■ **Description of the task**: Look through the records below and copy each line that includes the word "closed".

■ **Source material**:
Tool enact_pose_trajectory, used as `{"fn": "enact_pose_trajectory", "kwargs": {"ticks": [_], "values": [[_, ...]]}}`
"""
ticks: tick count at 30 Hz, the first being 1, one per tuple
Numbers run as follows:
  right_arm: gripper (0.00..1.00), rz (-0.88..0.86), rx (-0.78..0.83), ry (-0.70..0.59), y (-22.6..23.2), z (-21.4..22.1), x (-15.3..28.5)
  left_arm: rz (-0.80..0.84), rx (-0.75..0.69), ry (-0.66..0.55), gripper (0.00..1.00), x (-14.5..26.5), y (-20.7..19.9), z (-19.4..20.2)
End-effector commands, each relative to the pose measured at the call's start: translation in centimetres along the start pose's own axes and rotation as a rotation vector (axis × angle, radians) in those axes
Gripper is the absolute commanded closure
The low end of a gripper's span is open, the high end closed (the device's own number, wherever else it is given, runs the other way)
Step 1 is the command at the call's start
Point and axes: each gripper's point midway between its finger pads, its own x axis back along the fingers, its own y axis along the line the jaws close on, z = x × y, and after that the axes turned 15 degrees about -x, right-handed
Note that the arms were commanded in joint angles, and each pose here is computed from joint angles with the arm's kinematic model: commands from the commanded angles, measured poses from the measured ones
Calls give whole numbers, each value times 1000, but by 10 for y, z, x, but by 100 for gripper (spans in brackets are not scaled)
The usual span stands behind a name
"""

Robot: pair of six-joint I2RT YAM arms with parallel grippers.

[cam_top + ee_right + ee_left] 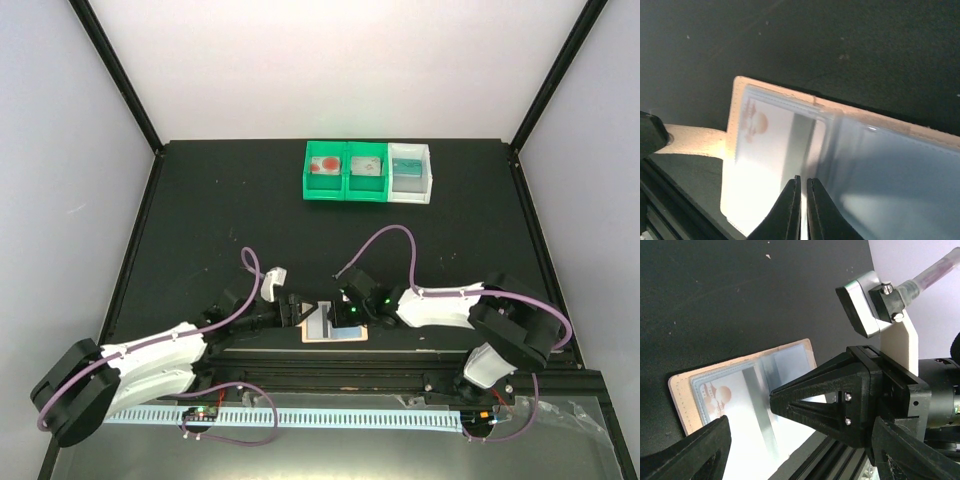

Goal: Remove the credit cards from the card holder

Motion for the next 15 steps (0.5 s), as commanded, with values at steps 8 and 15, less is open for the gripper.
{"fn": "enact_pose_trajectory", "kwargs": {"ticks": [8, 15], "values": [[89, 22, 24, 15, 2, -1, -10, -12, -2, 11, 20, 0, 5, 5], [94, 131, -13, 14, -34, 6, -16, -12, -3, 17, 20, -3, 6, 6]]}}
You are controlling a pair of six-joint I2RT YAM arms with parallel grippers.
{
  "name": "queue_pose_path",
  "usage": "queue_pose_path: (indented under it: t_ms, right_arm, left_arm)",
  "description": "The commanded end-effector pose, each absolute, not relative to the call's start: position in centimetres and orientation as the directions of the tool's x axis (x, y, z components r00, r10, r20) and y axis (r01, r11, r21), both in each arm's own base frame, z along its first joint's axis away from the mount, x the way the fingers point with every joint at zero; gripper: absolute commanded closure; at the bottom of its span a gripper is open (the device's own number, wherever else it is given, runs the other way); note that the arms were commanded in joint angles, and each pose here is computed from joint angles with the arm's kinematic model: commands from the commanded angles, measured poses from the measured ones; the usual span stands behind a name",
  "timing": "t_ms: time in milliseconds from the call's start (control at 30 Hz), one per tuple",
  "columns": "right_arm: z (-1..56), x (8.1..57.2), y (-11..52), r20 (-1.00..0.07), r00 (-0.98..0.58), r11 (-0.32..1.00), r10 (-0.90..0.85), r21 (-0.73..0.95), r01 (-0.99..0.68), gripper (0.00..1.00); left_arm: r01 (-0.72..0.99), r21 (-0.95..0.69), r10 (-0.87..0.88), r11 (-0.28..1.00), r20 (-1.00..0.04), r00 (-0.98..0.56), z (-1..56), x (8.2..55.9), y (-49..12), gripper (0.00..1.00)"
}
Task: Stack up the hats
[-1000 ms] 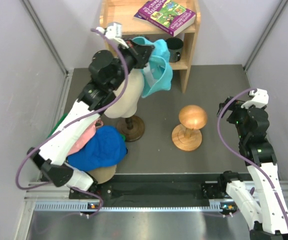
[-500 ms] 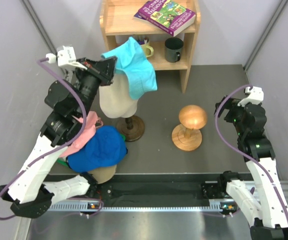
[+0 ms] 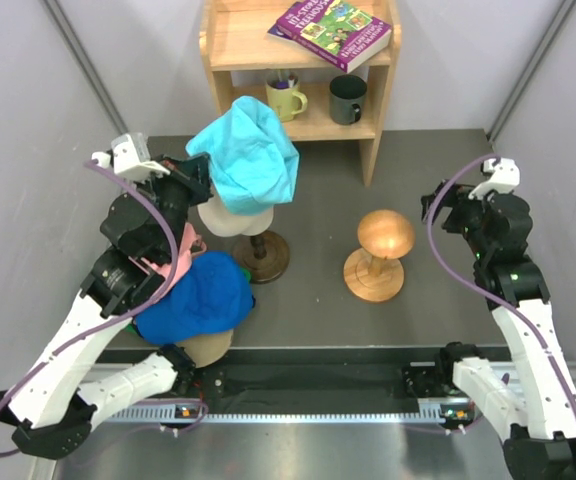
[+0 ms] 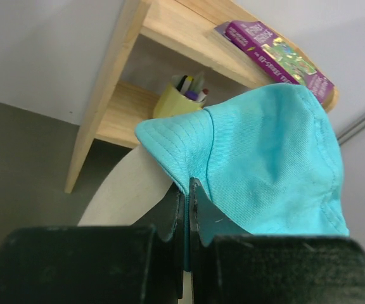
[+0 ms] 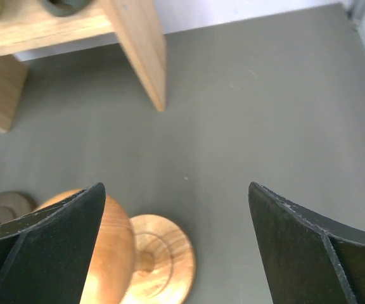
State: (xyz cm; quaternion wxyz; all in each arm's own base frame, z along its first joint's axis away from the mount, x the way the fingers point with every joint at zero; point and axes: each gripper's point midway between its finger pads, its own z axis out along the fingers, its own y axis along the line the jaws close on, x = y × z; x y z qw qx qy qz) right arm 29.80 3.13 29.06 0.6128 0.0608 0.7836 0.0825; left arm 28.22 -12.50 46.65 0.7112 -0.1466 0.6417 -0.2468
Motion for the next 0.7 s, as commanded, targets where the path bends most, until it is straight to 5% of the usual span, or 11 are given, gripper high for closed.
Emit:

■ **Your response**:
The low end of a gripper's span is open, the high end closed (the device's own number, wherever else it is given, runs the other way)
Motion for the next 0.7 s, as commanded, targets where the path bends most, until it is straight to 5% of the usual span, or 11 are given, gripper high for closed.

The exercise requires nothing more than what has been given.